Exercise objective -
Output the data in full and exactly as presented.

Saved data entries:
- - - - - - -

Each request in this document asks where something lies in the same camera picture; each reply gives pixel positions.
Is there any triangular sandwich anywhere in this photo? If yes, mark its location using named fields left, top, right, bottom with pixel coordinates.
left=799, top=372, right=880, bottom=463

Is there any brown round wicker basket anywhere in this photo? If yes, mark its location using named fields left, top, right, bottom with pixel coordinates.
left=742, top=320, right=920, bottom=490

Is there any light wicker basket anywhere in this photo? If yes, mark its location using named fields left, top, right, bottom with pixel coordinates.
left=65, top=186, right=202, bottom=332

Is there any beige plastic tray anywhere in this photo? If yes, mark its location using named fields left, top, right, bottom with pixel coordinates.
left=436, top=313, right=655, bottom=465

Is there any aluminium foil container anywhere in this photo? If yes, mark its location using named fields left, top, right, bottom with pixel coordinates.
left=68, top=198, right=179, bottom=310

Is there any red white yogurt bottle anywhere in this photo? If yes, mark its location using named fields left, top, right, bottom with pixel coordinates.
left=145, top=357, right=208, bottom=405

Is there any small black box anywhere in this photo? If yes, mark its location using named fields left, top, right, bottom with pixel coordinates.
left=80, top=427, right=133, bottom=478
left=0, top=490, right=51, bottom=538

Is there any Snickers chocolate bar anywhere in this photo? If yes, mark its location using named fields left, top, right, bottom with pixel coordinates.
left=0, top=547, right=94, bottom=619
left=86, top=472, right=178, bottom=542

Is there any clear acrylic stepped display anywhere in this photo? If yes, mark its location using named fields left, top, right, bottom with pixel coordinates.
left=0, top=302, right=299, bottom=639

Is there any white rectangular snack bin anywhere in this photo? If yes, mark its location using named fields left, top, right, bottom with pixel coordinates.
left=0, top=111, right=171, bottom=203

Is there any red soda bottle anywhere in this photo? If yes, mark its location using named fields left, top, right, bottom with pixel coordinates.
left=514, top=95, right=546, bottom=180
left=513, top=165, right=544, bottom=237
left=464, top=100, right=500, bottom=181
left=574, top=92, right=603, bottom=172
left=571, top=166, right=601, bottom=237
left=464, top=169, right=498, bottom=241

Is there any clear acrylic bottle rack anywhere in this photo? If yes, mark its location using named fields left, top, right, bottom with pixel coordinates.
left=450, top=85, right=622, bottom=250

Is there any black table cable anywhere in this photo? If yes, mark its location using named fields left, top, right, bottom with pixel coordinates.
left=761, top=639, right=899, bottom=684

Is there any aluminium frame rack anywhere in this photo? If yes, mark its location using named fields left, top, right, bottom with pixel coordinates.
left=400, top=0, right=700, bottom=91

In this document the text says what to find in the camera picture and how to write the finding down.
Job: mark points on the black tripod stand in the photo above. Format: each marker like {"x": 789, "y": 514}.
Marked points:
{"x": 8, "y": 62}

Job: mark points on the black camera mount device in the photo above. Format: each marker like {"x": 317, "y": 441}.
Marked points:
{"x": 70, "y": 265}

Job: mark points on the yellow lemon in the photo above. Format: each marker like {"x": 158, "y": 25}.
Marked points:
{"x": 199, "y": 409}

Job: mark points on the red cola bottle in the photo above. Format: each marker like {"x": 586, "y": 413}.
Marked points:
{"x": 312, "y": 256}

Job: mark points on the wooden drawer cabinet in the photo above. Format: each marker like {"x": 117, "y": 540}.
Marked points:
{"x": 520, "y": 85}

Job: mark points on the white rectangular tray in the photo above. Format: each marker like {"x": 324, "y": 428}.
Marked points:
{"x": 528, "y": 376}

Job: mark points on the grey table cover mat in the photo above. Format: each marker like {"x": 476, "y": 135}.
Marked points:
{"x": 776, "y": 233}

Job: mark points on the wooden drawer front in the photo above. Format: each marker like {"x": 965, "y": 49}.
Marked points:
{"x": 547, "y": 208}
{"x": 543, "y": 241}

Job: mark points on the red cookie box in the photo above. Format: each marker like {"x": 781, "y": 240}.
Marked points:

- - - - - - -

Solution -
Each request in this document asks where something lies in the same camera picture; each reply gives pixel positions.
Is there any triangular sandwich anywhere in this photo? If yes, mark its location using named fields left, top, right, bottom with pixel coordinates.
left=799, top=372, right=880, bottom=463

Is there any brown round wicker basket anywhere in this photo? If yes, mark its location using named fields left, top, right, bottom with pixel coordinates.
left=742, top=320, right=920, bottom=490

Is there any light wicker basket anywhere in this photo? If yes, mark its location using named fields left, top, right, bottom with pixel coordinates.
left=65, top=186, right=202, bottom=332

Is there any beige plastic tray anywhere in this photo? If yes, mark its location using named fields left, top, right, bottom with pixel coordinates.
left=436, top=313, right=655, bottom=465

Is there any aluminium foil container anywhere in this photo? If yes, mark its location using named fields left, top, right, bottom with pixel coordinates.
left=68, top=198, right=179, bottom=310

Is there any red white yogurt bottle anywhere in this photo? If yes, mark its location using named fields left, top, right, bottom with pixel coordinates.
left=145, top=357, right=208, bottom=405

Is there any small black box anywhere in this photo? If yes, mark its location using named fields left, top, right, bottom with pixel coordinates.
left=80, top=427, right=133, bottom=478
left=0, top=490, right=51, bottom=538

Is there any Snickers chocolate bar anywhere in this photo? If yes, mark its location using named fields left, top, right, bottom with pixel coordinates.
left=0, top=547, right=94, bottom=619
left=86, top=472, right=178, bottom=542

Is there any clear acrylic stepped display anywhere in this photo? If yes, mark its location using named fields left, top, right, bottom with pixel coordinates.
left=0, top=302, right=299, bottom=639

Is there any white rectangular snack bin anywhere in this photo? If yes, mark its location using named fields left, top, right, bottom with pixel coordinates.
left=0, top=111, right=171, bottom=203

Is there any red soda bottle anywhere in this photo? If yes, mark its location using named fields left, top, right, bottom with pixel coordinates.
left=514, top=95, right=546, bottom=180
left=513, top=165, right=544, bottom=237
left=464, top=100, right=500, bottom=181
left=574, top=92, right=603, bottom=172
left=571, top=166, right=601, bottom=237
left=464, top=169, right=498, bottom=241

Is there any clear acrylic bottle rack anywhere in this photo? If yes, mark its location using named fields left, top, right, bottom with pixel coordinates.
left=450, top=85, right=622, bottom=250

Is there any black table cable anywhere in this photo? If yes, mark its location using named fields left, top, right, bottom with pixel coordinates.
left=761, top=639, right=899, bottom=684

Is there any aluminium frame rack anywhere in this photo? If yes, mark its location using named fields left, top, right, bottom with pixel coordinates.
left=400, top=0, right=700, bottom=91

In this document the text says what to find in the camera picture and how to write the finding down.
Job: mark points on the black tripod stand in the photo above. Format: each marker like {"x": 789, "y": 514}.
Marked points:
{"x": 8, "y": 62}

Job: mark points on the black camera mount device in the photo above. Format: each marker like {"x": 317, "y": 441}.
Marked points:
{"x": 70, "y": 265}

Job: mark points on the yellow lemon in the photo above. Format: each marker like {"x": 158, "y": 25}.
Marked points:
{"x": 199, "y": 409}

Job: mark points on the red cola bottle in the photo above. Format: each marker like {"x": 586, "y": 413}.
Marked points:
{"x": 312, "y": 256}

Job: mark points on the wooden drawer cabinet in the photo above. Format: each marker like {"x": 117, "y": 540}.
Marked points:
{"x": 520, "y": 85}

Job: mark points on the white rectangular tray in the photo above. Format: each marker like {"x": 324, "y": 428}.
Marked points:
{"x": 528, "y": 376}

Job: mark points on the grey table cover mat in the photo above. Format: each marker like {"x": 476, "y": 135}.
Marked points:
{"x": 776, "y": 233}

Job: mark points on the wooden drawer front in the photo above. Format: each marker like {"x": 965, "y": 49}.
Marked points:
{"x": 547, "y": 208}
{"x": 543, "y": 241}

Job: mark points on the red cookie box in the photo above. Format: each marker like {"x": 781, "y": 240}.
Marked points:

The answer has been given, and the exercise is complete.